А потом, словно в остросюжетном «Кортике» Рыбакова (я исполнял роль мальчика-бяки, сына контрреволюционного попа), к нам в квартиру вселились останки последней царской фамилии. Расстрелянных отрыл среди уральских болот один литератор и часть схоронил у священника.

Пуговицы, ткани, брошь, черепа и кости – все это впитывали детские глаза, но детские уста были на замке. Мир еще ничего не знал об этой находке. Не знал СССР. Москва. Фрунзенская набережная. Двор. Не знал сосед Ванька.


Вот так я провел свое советское детство – в одной квартире с царской семьей.

(Парадокс: моя бабушка Валерия, мамина мама, училась в Екатеринбурге в одном классе гимназии с дочкой Юровского, расстрелявшего царя).

Через год после того, как останки у нас появились, к нам (и сейчас помню, в сильный дождь) пришла Жанна, француженка-дипломат, розовое простое крестьянское лицо. Католичка, она обожала православие. Иностранцам нельзя было покидать Москву, но она, повязав платочек, выезжала поутру на электричке в Загорск, стояла всю литургию в Троицкой Лавре и возвращалась обратно. Может быть, чекисты снисходительно относились к набожной иностранке.

Она подарила мне кулек леденцов, от чая отказалась, и направилась прямиком в кабинет к отцу. И они завозились там. Послышалось как бы стрекотание безумного кузнечика. Не вытерпев, я приоткрыл дверь и вошел на цыпочках. Жанна все время меняла позы. Она вертелась вокруг стола. Один глаз ее был зажмурен, а у другого глаза она держала большой черный фотоаппарат, выплевывавший со стрекотом голубоватые вспышки. Стол был накрыт красной пасхальной скатертью, поверх которой на ровном расстоянии друг от друга лежали кости и черепа, мне уже знакомые.

Я приблизился. Отец почему-то в черном подряснике стоял у иконостаса над выдвинутым ящичком, где ждали свой черед быть выложенными на стол горка медных пуговиц, крупная, в камешках брошь, два серебряных браслета, и зеленоватые лоскуты.

Увидев меня, он беззвучно замахал рукой, прогоняя. Рукав его подрясника развевался, как крыло.


В то же время мой дядя делал карьеру в системе. Дядя приезжал к нам раз в полгода из Свердловска, где он работал в обкоме.

Дядя был эталонным советским человеком. Гагарин-стайл. Загляденье. Подтянутый, бодрый, приветливый, с лицом, всегда готовым к улыбке. Улыбка мужественная и широкая. На голове темный чуб, на щеках ямочки, в глазах шампанский блеск. У него был красивый, оптимистичный голос. Дядя Гена помнил наизусть всю советскую эстраду, и мог удачно ее напевать.
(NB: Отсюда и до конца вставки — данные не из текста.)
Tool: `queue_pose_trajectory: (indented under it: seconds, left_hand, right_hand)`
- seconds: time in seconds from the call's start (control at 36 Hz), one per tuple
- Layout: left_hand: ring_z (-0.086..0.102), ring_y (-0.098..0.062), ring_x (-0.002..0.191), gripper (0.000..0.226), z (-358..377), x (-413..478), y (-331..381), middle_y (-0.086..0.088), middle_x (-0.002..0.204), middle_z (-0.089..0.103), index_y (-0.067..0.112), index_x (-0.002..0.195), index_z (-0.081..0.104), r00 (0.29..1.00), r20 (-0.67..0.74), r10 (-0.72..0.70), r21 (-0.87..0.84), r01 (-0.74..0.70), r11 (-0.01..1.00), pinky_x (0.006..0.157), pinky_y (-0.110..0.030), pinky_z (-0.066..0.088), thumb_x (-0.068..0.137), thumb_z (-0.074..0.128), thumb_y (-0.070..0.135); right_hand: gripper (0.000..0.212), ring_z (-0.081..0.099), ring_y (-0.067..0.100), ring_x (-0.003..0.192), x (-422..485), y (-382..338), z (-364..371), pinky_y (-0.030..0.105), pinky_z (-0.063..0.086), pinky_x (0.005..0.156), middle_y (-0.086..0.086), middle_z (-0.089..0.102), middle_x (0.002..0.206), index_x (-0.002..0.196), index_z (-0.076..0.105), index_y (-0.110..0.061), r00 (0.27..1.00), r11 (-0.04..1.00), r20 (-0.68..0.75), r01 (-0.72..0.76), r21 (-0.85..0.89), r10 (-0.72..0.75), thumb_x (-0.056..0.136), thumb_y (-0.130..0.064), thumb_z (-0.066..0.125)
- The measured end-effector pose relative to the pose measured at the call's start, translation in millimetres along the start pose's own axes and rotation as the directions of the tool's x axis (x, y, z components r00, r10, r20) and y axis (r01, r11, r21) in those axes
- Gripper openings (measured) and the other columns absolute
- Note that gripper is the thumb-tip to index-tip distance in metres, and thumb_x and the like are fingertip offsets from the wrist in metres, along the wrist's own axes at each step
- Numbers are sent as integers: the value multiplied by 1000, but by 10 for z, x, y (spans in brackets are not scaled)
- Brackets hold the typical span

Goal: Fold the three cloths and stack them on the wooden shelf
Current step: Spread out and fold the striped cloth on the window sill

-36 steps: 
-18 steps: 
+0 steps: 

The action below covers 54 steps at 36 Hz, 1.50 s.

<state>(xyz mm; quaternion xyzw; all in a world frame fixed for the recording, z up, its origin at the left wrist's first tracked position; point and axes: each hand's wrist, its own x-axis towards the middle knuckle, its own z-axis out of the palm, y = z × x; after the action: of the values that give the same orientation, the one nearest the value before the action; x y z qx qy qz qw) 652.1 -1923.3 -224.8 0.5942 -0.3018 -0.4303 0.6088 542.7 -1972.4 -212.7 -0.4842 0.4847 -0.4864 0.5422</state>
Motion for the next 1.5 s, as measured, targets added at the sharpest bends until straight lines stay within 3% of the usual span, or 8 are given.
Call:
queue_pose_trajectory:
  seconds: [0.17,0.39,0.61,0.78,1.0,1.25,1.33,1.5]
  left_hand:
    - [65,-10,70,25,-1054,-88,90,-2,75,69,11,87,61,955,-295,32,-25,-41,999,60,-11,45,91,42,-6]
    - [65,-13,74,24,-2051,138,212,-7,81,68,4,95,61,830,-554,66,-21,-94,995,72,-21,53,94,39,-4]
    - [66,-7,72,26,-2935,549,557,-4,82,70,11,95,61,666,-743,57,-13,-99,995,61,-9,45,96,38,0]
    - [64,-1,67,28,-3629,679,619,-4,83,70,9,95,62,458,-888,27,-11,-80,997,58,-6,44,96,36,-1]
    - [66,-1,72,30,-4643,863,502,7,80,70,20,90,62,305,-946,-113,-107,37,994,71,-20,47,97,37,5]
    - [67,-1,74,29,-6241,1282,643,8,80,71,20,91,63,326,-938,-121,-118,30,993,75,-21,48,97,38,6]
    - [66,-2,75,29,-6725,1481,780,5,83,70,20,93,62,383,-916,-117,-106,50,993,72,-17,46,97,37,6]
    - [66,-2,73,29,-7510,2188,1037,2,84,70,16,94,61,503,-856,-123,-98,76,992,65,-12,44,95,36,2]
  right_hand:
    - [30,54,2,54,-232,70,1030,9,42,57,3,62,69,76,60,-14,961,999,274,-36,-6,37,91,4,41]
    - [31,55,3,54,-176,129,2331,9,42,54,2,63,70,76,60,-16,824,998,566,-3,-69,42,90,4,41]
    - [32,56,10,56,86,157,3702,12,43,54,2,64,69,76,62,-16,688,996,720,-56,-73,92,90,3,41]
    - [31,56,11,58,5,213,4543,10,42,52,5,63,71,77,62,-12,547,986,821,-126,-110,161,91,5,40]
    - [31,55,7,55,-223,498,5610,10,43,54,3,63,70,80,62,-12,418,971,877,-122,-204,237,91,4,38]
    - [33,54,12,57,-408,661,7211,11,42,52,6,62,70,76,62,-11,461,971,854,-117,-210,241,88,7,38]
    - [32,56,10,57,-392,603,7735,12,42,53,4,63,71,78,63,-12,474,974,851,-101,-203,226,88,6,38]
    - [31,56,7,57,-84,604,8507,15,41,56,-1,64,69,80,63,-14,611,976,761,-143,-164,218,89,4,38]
Когда он приезжал, то распространял запах одеколона, они с отцом пропускали несколько рюмашек, дядя облачался в махровый красный халат, затемно вставал, делал полчаса гимнастику, брился и фыркал под водой и уходил в костюме, собранный и элегантный, на весь день по чиновным делам.

Но как-то он приехал без улыбок. Сбросил пальто на диван в прихожей. Тапки не надел, прошлепал в носках. Сел на кухне бочком, зажатый. Даже мне не привез гостинца, а раньше дарил весомую еловую шишку с вкусными орешками.

– Брат, ты меня убил… – Голос дяди дрогнул, и стал пугающе нежным. – Ты сломал мой карьерный рост. Я не мог об этом говорить по телефону. Теперь победил Стручков. А у меня все шло, как по маслу. Ельцин меня вызвал. Говорит: «Это твой брат священник? Это как так? Как?» И ногами на меня затопал.

Дядя схватил рюмку, повертел, глянул внутрь, нервно спросил, словно о самом главном:

– Чего не разливаешь?

– Кто такой Ельцин? – спросил папа.

– Мой начальник, ты забыл? – Дядя шумно втянул воздух, откупорил бутылку, наполнил рюмку. – Тебе моя жизнь по барабану? Он, знаешь, скольких живьем ел? Воропаев у нас был. Птухина до инфаркта допилил. Ельцин – это глыба! О нем ты еще услышишь! Он не посмотрит… Ты ему палец в рот… Он Козлова Петра Никаноровича в день рождения заколол. Поздравил увольнением, а, каково? – Не договорив, дядя с решимостью суицидника опрокинул рюмку полностью в себя, тотчас вскочил, и заходил по кухне.